§ **The problem**:
Gather every line below where "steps" appears.

(Supplied data begins)

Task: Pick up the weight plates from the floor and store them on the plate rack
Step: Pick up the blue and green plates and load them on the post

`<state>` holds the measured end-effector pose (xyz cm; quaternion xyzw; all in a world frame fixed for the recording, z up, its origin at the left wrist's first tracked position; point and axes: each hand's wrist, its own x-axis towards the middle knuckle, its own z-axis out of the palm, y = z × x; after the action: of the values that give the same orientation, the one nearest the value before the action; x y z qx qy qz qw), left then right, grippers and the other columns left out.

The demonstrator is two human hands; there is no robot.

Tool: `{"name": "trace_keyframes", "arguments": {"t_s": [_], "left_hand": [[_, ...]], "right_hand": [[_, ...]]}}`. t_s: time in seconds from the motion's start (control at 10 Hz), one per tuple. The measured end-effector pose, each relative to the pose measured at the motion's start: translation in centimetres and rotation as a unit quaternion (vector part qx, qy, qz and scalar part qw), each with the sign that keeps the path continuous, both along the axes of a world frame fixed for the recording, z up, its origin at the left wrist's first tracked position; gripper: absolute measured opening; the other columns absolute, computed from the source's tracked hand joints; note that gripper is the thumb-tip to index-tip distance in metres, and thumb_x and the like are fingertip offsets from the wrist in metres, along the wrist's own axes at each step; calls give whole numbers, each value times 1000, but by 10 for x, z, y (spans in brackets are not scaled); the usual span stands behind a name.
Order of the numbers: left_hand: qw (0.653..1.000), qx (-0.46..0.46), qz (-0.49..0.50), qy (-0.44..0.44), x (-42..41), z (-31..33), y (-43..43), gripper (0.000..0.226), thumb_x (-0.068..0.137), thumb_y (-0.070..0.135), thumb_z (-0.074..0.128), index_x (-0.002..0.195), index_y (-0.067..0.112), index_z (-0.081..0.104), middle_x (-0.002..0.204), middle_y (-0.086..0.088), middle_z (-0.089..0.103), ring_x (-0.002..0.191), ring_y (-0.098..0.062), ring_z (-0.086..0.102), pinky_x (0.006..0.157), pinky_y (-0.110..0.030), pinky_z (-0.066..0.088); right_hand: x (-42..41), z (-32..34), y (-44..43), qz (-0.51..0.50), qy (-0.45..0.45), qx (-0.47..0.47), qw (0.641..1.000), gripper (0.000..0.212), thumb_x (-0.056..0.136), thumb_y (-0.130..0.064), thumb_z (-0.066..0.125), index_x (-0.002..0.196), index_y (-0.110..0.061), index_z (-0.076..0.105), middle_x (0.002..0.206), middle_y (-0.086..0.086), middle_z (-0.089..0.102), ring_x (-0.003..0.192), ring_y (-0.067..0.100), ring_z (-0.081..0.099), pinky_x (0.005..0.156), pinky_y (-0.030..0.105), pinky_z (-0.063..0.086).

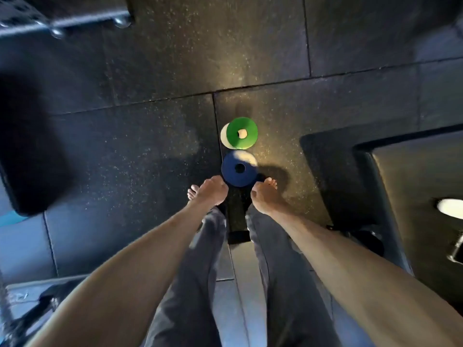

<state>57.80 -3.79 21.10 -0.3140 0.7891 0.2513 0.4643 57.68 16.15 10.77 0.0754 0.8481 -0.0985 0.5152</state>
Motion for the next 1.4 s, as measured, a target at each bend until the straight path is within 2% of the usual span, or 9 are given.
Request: {"name": "trace_keyframes", "arguments": {"t_s": [0.1, 0.2, 0.3, 0.5, 0.7, 0.9, 1.2, 1.3, 1.4], "left_hand": [[1000, -16, -4, -27, -16, -73, 2, 54, 76, 44, 31, 112, 17, 60, 119, -19, 63, 112, -46, 58, 99, -57, 46], [1000, -2, 2, -11, -35, -99, 8, 42, 89, 33, 38, 121, 11, 56, 123, -19, 61, 115, -43, 56, 99, -52, 47], [1000, 6, 16, -5, -49, -169, 11, 41, 96, 17, 44, 135, 4, 42, 130, -22, 56, 120, -40, 55, 97, -46, 47], [999, -34, 5, -13, -47, -283, 21, 79, 97, 30, 55, 153, 6, 6, 149, -21, 28, 131, -39, 42, 102, -47, 43], [999, -26, 35, 3, -47, -332, 20, 85, 93, 34, 64, 151, 4, 9, 146, -25, 31, 131, -42, 43, 103, -47, 42], [998, -30, 44, -15, -55, -332, 22, 84, 96, 30, 61, 152, 5, 4, 147, -25, 27, 130, -42, 43, 103, -44, 42], [993, -53, 106, 5, -69, -301, 22, 55, 104, 37, 36, 144, -1, 31, 146, -26, 34, 133, -38, 40, 105, -46, 38], [987, -1, 160, 17, -76, -287, 30, 62, 100, 48, 38, 138, -2, 43, 138, -22, 49, 127, -37, 49, 103, -44, 43], [964, 74, 253, -31, -74, -279, 31, 101, 79, 81, 39, 143, 3, 40, 133, -20, 56, 115, -38, 60, 97, -48, 51]], "right_hand": [[-20, -13, -9, -4, 12, 7, 1000, 41, 81, -44, 28, 99, -24, 58, 117, 21, 59, 113, 42, 53, 97, 52, 47], [-45, -30, -19, -43, 29, -5, 999, 36, 82, -37, 37, 108, -21, 55, 107, 13, 67, 105, 39, 61, 91, 50, 51], [-51, -94, -25, -62, 36, 6, 997, 40, 86, -37, 49, 121, -18, 43, 117, 15, 61, 103, 41, 62, 91, 53, 51], [-54, -193, -35, -108, 64, 47, 991, 76, 85, -49, 66, 139, -13, 26, 134, 23, 41, 107, 44, 60, 90, 55, 50], [-57, -238, -45, -119, 80, 53, 988, 99, 81, -51, 74, 150, -10, 16, 144, 25, 33, 125, 41, 48, 92, 49, 48], [-63, -244, -51, -117, 121, 42, 985, 85, 78, -35, 81, 137, -1, 30, 137, 26, 39, 123, 41, 46, 93, 41, 49], [-58, -219, -43, -166, 149, -26, 974, 82, 70, -38, 87, 125, -2, 37, 120, 21, 57, 107, 36, 59, 86, 43, 52], [-60, -198, -38, -163, 142, -67, 974, 51, 81, -50, 73, 97, -4, 58, 91, 9, 62, 79, 27, 58, 69, 35, 44], [-59, -164, -47, -214, 152, -135, 955, 54, 102, -45, 43, 61, -10, 53, 63, 7, 59, 60, 24, 57, 60, 33, 41]]}}
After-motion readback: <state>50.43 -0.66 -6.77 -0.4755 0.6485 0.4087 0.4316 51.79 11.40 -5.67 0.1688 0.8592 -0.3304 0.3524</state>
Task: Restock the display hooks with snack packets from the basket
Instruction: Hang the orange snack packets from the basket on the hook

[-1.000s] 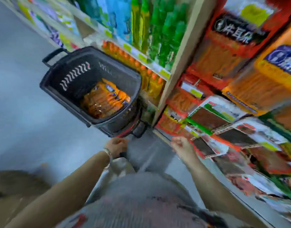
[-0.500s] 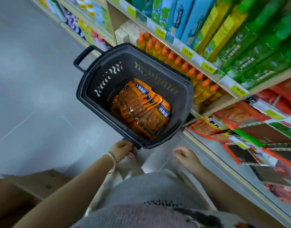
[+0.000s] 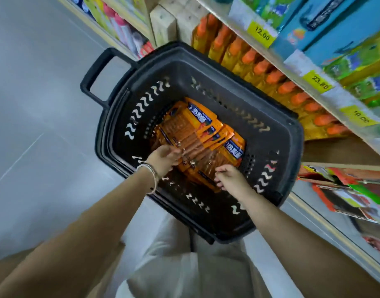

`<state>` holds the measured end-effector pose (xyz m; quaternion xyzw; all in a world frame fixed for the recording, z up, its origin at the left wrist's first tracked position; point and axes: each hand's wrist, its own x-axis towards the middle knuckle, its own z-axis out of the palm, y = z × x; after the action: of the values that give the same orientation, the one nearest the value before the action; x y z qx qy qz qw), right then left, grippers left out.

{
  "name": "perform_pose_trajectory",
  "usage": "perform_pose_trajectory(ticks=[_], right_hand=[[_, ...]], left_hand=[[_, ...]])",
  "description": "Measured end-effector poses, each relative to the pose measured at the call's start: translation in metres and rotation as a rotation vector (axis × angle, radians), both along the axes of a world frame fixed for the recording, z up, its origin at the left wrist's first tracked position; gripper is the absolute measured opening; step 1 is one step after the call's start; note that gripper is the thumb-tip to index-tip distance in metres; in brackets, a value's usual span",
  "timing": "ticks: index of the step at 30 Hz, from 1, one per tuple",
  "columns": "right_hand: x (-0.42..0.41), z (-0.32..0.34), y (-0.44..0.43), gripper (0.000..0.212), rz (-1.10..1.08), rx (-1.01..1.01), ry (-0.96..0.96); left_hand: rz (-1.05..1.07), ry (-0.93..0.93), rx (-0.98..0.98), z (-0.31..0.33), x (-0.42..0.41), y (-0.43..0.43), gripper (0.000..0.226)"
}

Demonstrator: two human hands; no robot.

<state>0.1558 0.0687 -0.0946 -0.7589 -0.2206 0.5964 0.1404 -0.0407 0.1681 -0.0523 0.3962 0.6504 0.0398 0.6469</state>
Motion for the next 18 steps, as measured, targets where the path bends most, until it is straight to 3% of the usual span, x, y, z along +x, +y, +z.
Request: perform_pose_trajectory(ticks=[4, 8, 11, 14, 18], right_hand=[[-0.005, -0.059, 0.04, 0.006, -0.103, -0.077, 0.043], [-0.002, -0.116, 0.065, 0.012, -0.402, -0.218, 0.055], [-0.001, -0.149, 0.074, 0.013, -0.554, -0.304, 0.045], [-0.004, -0.168, 0.079, 0.014, -0.679, -0.274, 0.05], [-0.011, -0.17, 0.082, 0.018, -0.761, -0.129, 0.065]], left_hand=[[0.039, 0.007, -0.024, -0.051, 0.014, 0.026, 0.013], [0.025, 0.104, -0.134, -0.102, 0.017, 0.041, 0.031], [0.021, 0.101, -0.163, -0.12, 0.018, 0.047, 0.028], [0.032, 0.079, -0.11, -0.122, 0.018, 0.048, 0.016], [0.021, 0.066, -0.128, -0.122, 0.016, 0.049, 0.018]])
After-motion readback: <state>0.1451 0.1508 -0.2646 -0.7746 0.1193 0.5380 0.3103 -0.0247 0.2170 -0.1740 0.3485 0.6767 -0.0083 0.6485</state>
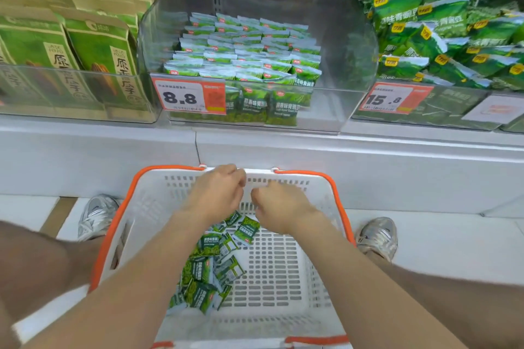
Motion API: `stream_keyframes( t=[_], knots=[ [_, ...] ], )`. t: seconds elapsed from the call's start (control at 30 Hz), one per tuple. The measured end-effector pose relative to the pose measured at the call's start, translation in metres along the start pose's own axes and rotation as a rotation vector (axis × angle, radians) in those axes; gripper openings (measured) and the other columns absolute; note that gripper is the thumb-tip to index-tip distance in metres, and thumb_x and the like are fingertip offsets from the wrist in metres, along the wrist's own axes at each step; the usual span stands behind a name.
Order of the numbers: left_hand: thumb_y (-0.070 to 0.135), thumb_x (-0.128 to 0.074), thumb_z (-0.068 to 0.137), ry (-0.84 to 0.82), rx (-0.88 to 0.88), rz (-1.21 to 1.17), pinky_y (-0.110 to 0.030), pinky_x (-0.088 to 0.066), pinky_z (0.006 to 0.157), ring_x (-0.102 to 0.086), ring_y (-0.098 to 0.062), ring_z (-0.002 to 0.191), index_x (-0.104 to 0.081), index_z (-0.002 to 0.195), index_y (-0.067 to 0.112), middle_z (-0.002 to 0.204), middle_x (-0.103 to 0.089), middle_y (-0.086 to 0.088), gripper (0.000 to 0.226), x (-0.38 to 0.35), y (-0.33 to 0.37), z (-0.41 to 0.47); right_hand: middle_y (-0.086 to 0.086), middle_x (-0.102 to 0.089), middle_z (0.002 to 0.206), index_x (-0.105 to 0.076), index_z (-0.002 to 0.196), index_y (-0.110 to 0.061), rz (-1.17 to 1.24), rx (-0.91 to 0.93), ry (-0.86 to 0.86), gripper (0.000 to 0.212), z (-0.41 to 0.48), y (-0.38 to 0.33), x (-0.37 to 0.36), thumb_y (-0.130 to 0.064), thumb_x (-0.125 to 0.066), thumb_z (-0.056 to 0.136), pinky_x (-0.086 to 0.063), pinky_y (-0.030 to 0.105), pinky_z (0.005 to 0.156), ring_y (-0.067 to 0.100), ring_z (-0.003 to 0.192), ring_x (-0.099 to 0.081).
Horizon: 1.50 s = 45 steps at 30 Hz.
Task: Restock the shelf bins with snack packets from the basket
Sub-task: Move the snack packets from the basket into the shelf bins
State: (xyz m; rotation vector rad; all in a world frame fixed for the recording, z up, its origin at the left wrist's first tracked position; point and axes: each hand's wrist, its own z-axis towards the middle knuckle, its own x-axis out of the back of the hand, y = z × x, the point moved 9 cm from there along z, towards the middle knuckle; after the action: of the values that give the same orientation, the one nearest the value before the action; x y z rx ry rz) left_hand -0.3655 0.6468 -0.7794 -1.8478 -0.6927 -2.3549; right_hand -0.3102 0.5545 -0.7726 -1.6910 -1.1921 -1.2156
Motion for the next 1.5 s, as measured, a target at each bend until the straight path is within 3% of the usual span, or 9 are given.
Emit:
stream_keyframes(
  t=[0.17,0.43,0.57,0.83,0.93,1.0,1.13,1.3,1.5],
  knots=[
    [0.016,-0.049,0.1,-0.435,0.195,0.041,-0.041,-0.055,0.083,-0.061,-0.024,0.097,-0.064,0.111,0.023,0.112,-0.063,0.0,0.019,-0.091,-0.041,-0.038,0.007,-0.053,0.089,-0.052,0.083,-0.012,0.059,-0.081,-0.455,0.015,-0.001,0.011,-0.092,-0.011,-0.052,0.098,-0.047,0.038,0.068,0.025,0.075,-0.054],
    [0.012,-0.053,0.101,-0.771,0.249,0.102,-0.056,-0.033,0.12,-0.024,-0.045,0.151,-0.034,0.16,0.037,0.167,-0.014,-0.013,0.067,-0.185,-0.071,-0.056,0.005,-0.051,0.086,-0.043,0.074,-0.017,0.106,-0.135,-0.429,0.025,0.023,0.033,-0.117,-0.012,-0.05,0.098,-0.049,0.038,0.072,0.027,0.082,-0.055],
    [0.007,-0.053,0.103,-0.852,0.27,-0.023,-0.05,-0.045,0.112,-0.048,-0.041,0.138,-0.04,0.159,0.029,0.166,-0.008,-0.007,0.061,-0.213,-0.075,-0.057,0.003,-0.045,0.081,-0.038,0.073,-0.018,0.128,-0.15,-0.447,0.029,0.032,0.035,-0.128,-0.013,-0.05,0.099,-0.044,0.037,0.07,0.021,0.069,-0.047],
    [0.01,-0.067,0.1,-0.362,0.401,-0.373,-0.031,-0.052,0.092,-0.066,-0.016,0.097,-0.08,0.103,0.019,0.111,-0.074,0.002,0.015,-0.175,-0.066,-0.028,0.005,-0.049,0.082,-0.042,0.073,-0.014,0.202,-0.183,-0.442,0.026,0.041,0.037,-0.128,-0.006,-0.05,0.096,-0.044,0.036,0.067,0.026,0.076,-0.053],
    [0.012,-0.077,0.094,-0.24,0.597,-0.771,-0.035,-0.057,0.092,-0.07,-0.015,0.095,-0.081,0.09,0.023,0.103,-0.076,0.004,0.013,-0.158,-0.073,-0.03,0.013,-0.059,0.111,-0.057,0.102,-0.008,0.379,-0.238,-0.369,0.015,0.043,0.049,-0.114,-0.024,-0.056,0.101,-0.05,0.038,0.076,0.03,0.094,-0.058],
    [0.007,-0.08,0.091,-0.208,0.738,-1.081,-0.039,-0.064,0.084,-0.076,-0.023,0.088,-0.078,0.091,0.013,0.105,-0.074,-0.009,0.007,-0.15,-0.068,-0.037,0.016,-0.06,0.126,-0.057,0.128,-0.003,0.521,-0.27,-0.313,0.052,0.044,0.058,-0.106,-0.042,-0.068,0.096,-0.054,0.044,0.093,0.032,0.113,-0.061],
    [-0.001,-0.085,0.083,-0.148,0.841,-1.395,-0.036,-0.064,0.075,-0.077,-0.034,0.096,-0.047,0.089,0.011,0.092,-0.063,-0.015,0.04,-0.125,-0.053,-0.044,0.016,-0.077,0.094,-0.066,0.119,-0.008,0.935,-0.277,-0.145,0.045,0.042,0.064,-0.078,-0.03,-0.086,0.085,-0.063,0.049,0.083,0.032,0.091,-0.076],
    [0.004,-0.088,0.082,-0.401,0.67,-1.283,-0.045,-0.062,0.089,-0.077,-0.033,0.1,-0.062,0.123,0.018,0.107,-0.078,-0.018,0.051,-0.084,-0.024,-0.039,-0.009,-0.062,0.058,-0.073,0.073,-0.035,0.801,-0.101,-0.007,0.027,0.045,0.064,-0.019,-0.012,-0.084,0.082,-0.053,0.032,0.066,0.009,0.057,-0.057],
    [-0.001,-0.072,0.095,-0.578,0.51,-1.261,-0.036,-0.061,0.096,-0.075,-0.027,0.11,-0.068,0.128,0.002,0.118,-0.077,-0.012,0.033,-0.059,0.002,-0.044,0.007,-0.077,0.079,-0.082,0.103,-0.022,0.809,-0.021,-0.026,0.017,0.038,0.052,0.006,-0.011,-0.076,0.091,-0.056,0.038,0.068,0.016,0.066,-0.063]
  ],
)
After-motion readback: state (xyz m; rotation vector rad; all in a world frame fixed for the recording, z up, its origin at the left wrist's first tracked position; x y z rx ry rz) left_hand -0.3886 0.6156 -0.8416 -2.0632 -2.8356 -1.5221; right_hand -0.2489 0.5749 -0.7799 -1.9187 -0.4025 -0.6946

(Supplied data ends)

§ **Response to this task**:
Motion for the next 18 steps, as measured, targets where the path bends most, until it is straight to 3% of the usual span, x, y, z along +x, +y, +z.
Horizon: 1.50 s = 45 steps at 30 Hz.

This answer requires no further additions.